Sorry, but that’s not a promising idea at all. Rather, it is a scary indication of the lunatic non-science that may be underpinning much of the entire concept of bringing batteries to commercial passenger jets.
When the plane is taking off, it needs every possible bit of energy to be spent on accelerating down the runway and quickly taking off. It has none to spare.
Besides which, there’s the inconvenient concept of the impossibility of perpetual motion machines. To suggest that it would be effective to use energy to then recapture it and store it is impossible and is as sensible as suggesting that a sailing ship could go faster if the wind was used to power a turbine generator which was then used to drive a fan to blow wind into the ship’s sails.
In reality, to do a complete ‘cycle’ – to use energy to power the plane forward, then to take some of that energy, convert it to electricity, store it, and subsequently re-use it – that would see a loss of perhaps 30% – 50% as between the energy originally expended and the energy available the second time around.
The last thing a plane wants, when taking off, is to simultaneously have some of that energy being drained off into inefficient energy recovery, because none of the energy at take-off is spare.
We’ll concede that a little energy could be recovered when landing, but that is beyond inconsequential in terms of the overall energy needed for any length of flight. And it would require extra weight for the generators to be added to all the airplane axles, etc etc. There have been some proposals for planes to have a separate battery/electric system purely for taxiing on the ground – that is a different issue and revolves around the fact that the jet engines aren’t very efficient to drive a plane on the ground at 15 mph, and of course are wasting energy while waiting in line for take-off, etc.
To make battery power an alternative to jet fuel, we’d have to make batteries that have 50 times greater energy density in terms of weight, and 20 times more density in terms of size. At present, it seems that lithium ion battery technology is improving at a rate of perhaps 5% a year, so unless an extraordinary breakthrough suddenly transforms things, we’re not going to see batteries as a viable solution in our lifetimes – or those of our children, either.
And even when that problem finally does get solved, there’s the other problem – where will we get all the electricity from to replace the jet fuel?
Jet-fuel might seem old-fashioned and low tech, but it is also about as good a source of energy as currently exists. Well, there is one other source that has about 20 million times greater energy per pound, and debatably better energy per unit of volume as well – nuclear power. Although its energy density is superb, other factors and raw emotion has rather frozen that out of the realm of consideration. A flying nuclear reactor is all well and good until it crashes.
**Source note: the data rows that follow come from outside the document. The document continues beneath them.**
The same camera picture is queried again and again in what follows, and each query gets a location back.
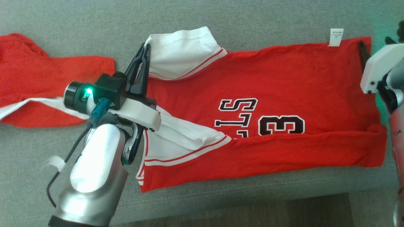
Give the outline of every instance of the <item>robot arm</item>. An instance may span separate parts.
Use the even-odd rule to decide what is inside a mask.
[[[146,97],[150,48],[142,44],[125,74],[103,74],[95,84],[74,81],[66,88],[65,106],[90,119],[85,147],[57,205],[47,191],[56,208],[48,226],[109,226],[128,177],[123,164],[134,160],[143,130],[159,130],[161,124],[157,102]],[[130,126],[132,132],[119,125]]]
[[[400,184],[393,219],[394,225],[401,227],[404,226],[404,44],[386,45],[369,57],[360,87],[364,93],[379,92],[390,114],[392,152]]]

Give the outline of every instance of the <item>blue connector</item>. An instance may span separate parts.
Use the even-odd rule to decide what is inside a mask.
[[[106,98],[101,98],[97,105],[94,107],[93,111],[91,112],[90,119],[88,119],[87,124],[92,125],[93,128],[99,126],[102,117],[107,113],[109,107],[111,105],[111,101]]]

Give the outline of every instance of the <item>folded cloth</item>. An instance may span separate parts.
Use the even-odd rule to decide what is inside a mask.
[[[0,36],[0,122],[23,128],[80,124],[88,117],[64,107],[66,86],[94,83],[114,71],[110,57],[49,57],[22,34]]]

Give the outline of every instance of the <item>white fabric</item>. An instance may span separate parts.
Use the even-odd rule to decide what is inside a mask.
[[[151,44],[149,75],[162,80],[189,77],[227,54],[208,27],[153,34],[148,43]]]
[[[148,132],[148,152],[145,161],[167,161],[218,142],[225,134],[212,128],[161,114],[160,130]]]
[[[156,153],[168,153],[170,156],[172,156],[172,151],[181,150],[183,155],[169,160],[158,160],[146,156],[144,164],[146,166],[173,166],[181,164],[202,156],[209,151],[215,150],[223,145],[226,145],[230,141],[231,138],[225,135],[223,139],[215,139],[209,143],[204,144],[201,149],[193,150],[186,149],[180,144],[173,144],[172,141],[169,140],[161,140],[159,137],[150,137],[149,144],[153,144],[153,147],[150,147],[149,151],[153,151]]]
[[[57,171],[62,172],[65,165],[65,161],[61,157],[54,155],[45,161],[45,163],[42,165],[42,169],[47,166],[54,166],[57,168]]]

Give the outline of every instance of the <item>black cable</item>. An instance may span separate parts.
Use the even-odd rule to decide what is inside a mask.
[[[72,149],[70,150],[69,154],[67,155],[67,157],[65,158],[65,163],[67,163],[70,159],[70,157],[73,155],[74,150],[76,149],[76,147],[78,146],[78,144],[80,143],[80,141],[83,139],[83,137],[86,135],[86,133],[88,133],[88,131],[92,128],[93,125],[89,124],[87,126],[87,128],[81,133],[81,135],[79,136],[79,138],[76,140],[76,142],[74,143]],[[52,180],[49,182],[48,186],[46,187],[46,194],[48,196],[49,201],[52,203],[53,207],[56,207],[55,202],[53,201],[51,194],[49,192],[49,190],[51,189],[51,185],[53,184],[53,182],[56,180],[56,178],[59,176],[60,172],[58,171],[52,178]]]

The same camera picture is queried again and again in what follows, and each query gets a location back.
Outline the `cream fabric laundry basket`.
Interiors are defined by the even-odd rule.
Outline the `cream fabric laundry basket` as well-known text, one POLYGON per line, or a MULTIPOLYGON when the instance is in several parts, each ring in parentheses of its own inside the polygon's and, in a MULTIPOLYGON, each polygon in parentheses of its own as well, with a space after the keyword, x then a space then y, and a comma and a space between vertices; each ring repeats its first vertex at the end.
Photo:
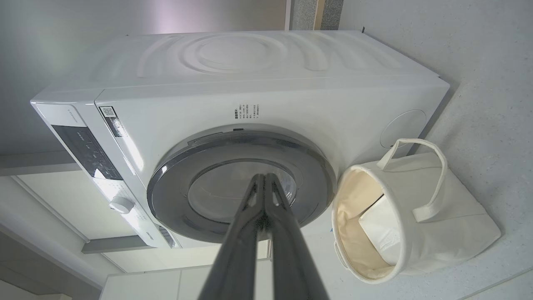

We don’t doubt that we’ll see some niche airplanes appear with battery/electric power. But they will be vanity ‘feel good’ projects without any commercial underpinning, and such special/limited use small planes do not mark a trend that will smoothly carry over to commercial passenger jets and air freighters.
Not even Elon Musk and Tesla can promise us an electric plane. Absent an unexpected revolution in battery technology, and the necessary boost in terrestrial power generating capacity, you’ll not see them in the skies, and neither will your children.